Prima di salutarci, alcune curiosità. Poco tempo fa è uscito il documentario su Filippo Giardina, Behind the Joke, del regista Simone Trotta. Tra i comici di Satiriasi c’erano tutti, tranne Giorgio Montanini. Come mai?
Ci sono due motivi. Quel documentario è stato girato negli ultimi anni, quando me l’hanno chiesto stavo male, ero nel mio periodo peggiore. E non me l’ha neanche chiesto Giardina, ma il regista. Forse sarebbe stato meglio se me l’avesse chiesto lui. A parte le formalità, non ci stavo tanto con la testa in quel periodo. L’altro motivo è che un regista sta seguendo anche me dal 2017 per un documentario che uscirà prossimamente.
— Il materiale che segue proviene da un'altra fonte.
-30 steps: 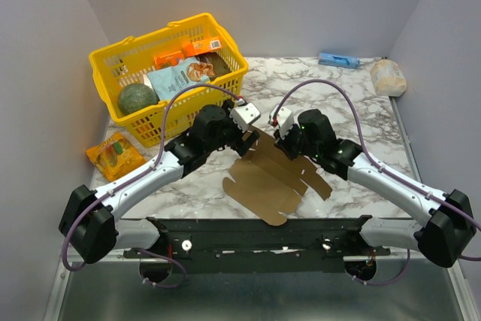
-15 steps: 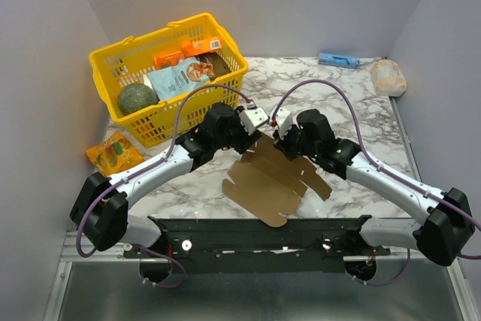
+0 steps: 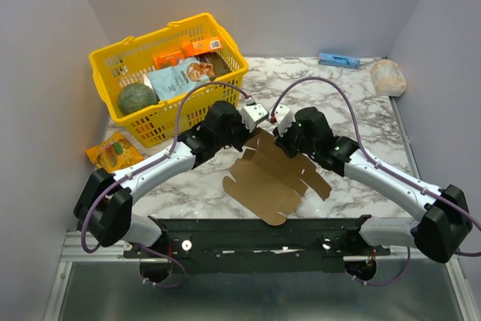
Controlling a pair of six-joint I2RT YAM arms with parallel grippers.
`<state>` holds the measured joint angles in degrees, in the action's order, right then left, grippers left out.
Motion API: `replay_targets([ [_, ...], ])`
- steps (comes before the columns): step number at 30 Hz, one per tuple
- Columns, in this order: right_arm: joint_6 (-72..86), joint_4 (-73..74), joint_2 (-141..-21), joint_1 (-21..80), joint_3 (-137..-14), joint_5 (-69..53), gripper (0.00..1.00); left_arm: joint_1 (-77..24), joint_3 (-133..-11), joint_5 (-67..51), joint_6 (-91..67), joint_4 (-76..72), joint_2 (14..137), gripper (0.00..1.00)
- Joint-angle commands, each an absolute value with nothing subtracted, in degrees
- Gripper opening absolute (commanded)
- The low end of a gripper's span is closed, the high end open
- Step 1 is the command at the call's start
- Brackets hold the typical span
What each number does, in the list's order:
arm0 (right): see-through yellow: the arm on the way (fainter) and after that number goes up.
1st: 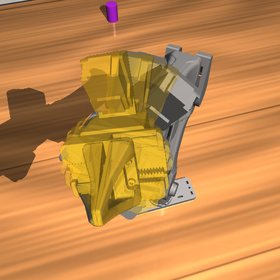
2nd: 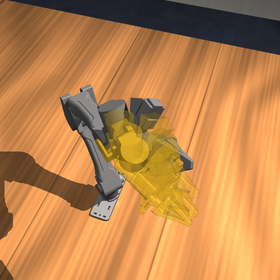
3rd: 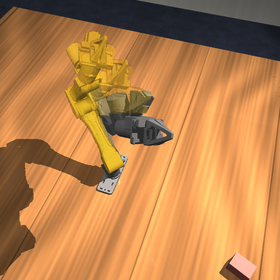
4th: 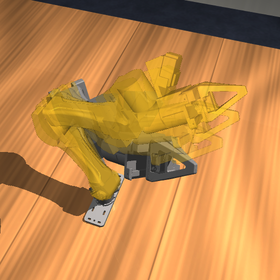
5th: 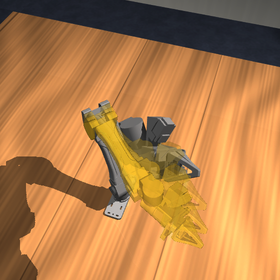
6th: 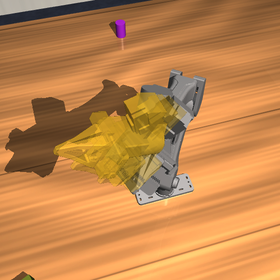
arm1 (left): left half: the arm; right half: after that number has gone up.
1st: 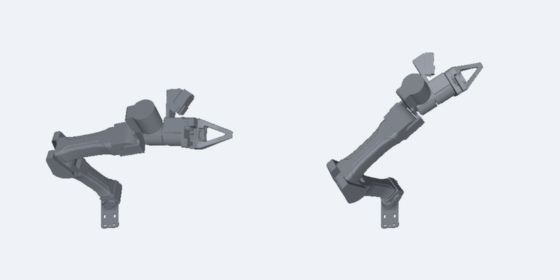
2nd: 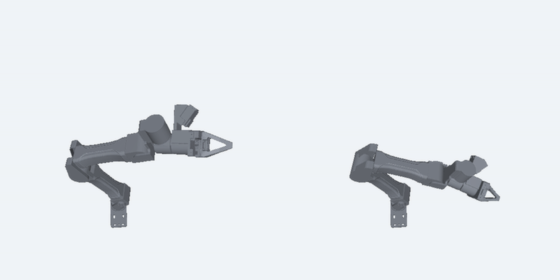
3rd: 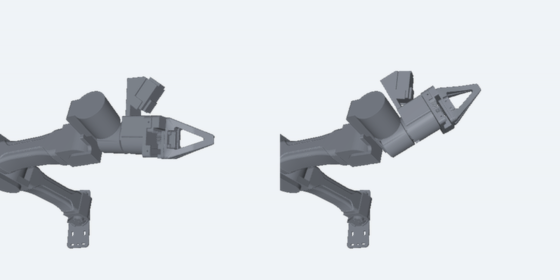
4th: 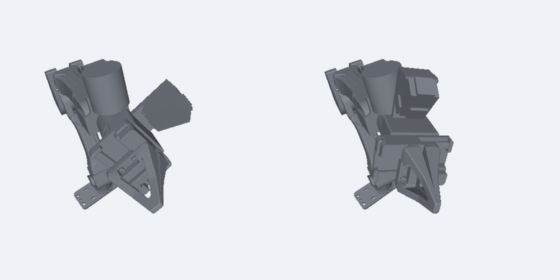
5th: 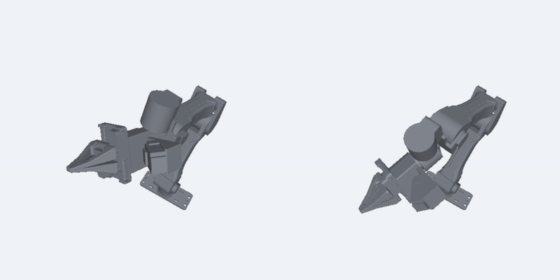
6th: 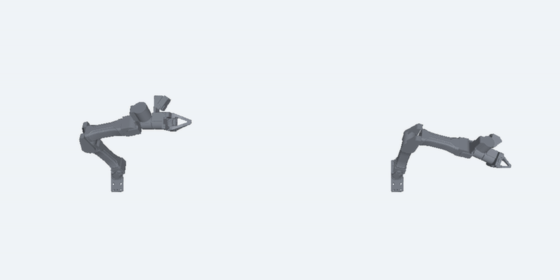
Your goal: Fold the paper box
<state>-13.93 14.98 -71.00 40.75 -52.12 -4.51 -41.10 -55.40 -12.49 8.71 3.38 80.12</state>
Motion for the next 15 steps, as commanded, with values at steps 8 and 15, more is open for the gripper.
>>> replay_targets([
  [8, -1.8, 14.8, -67.4, 41.4, -56.2, 5.2, 0.66, -47.2, -47.0, 7.7, -1.8, -5.7, 77.1, 0.0],
  [15, 25.2, 21.2, -55.1, 41.3, -53.7, 18.8, 0.85, -51.1, -37.5, 18.0, -3.9, -15.5, 71.3, 0.0],
])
Siccome ha deciso di non chiamare altri comici, ma basarlo solo sulla mia storia, ho preferito non partecipare.
Sai che, come ogni band che ha lasciato il segno ma si è sciolta, la domanda di rito è: a quando la reunion di Satiriasi?
Sai cosa c’è? Che a volte le reunion sono gioiose, altre un po’ tristi. Perché ognuno ha avuto il proprio percorso, non so come possa tornare Satiriasi oggi. Noi non eravamo un gruppo musicale, ma un collettivo, quindi era normale che ognuno prendesse la sua strada. Bisognerebbe sentire l’esigenza di farla, solo che io non la senta così tanto. Detto questo, voglio bene a tutti quelli di Satiriasi, siamo in ottimi rapporti. Infatti, proprio perché non ho niente contro nessuno di loro, se decidono di farla ci vado. Sempre che mi chiamino.
Ultima curiosità, visto che hai rivalutato tante persone in questa nuova fase della tua vita, per caso, se dovesse succedere, ci andresti a pranzo con Daniele Luttazzi?
No, con Luttazzi non ci andrei a pranzo. Ho rivalutato persone con cui ho avuto delle schermaglie, anche e soprattutto per colpa mia. Ho ricucito rapporti con tutti, tra quelli che sentivo fosse giusto ricucire, solo che Luttazzi non fa parte di questa schiera di persone. Luttazzi ha tradito profondamente il mio concetto di arte, tutto quello in cui credo, quindi da parte mia ha una “fatwa”. Una condanna artistica a vita. Infatti non fa più il comico, questo fa pensare no? Lui sul copiare le battute si professa innocente, allora perché non è più salito su un palco con un suo monologo? Questa è la domanda che farei a Luttazzi. Per ora mi sembra la prova definitiva che, per quello che ha fatto, il primo a vergognarsi è lui. Io non ho nessun interesse a rivalutarlo. Per me è morto e defunto, sempre artisticamente, nel lontano 2009.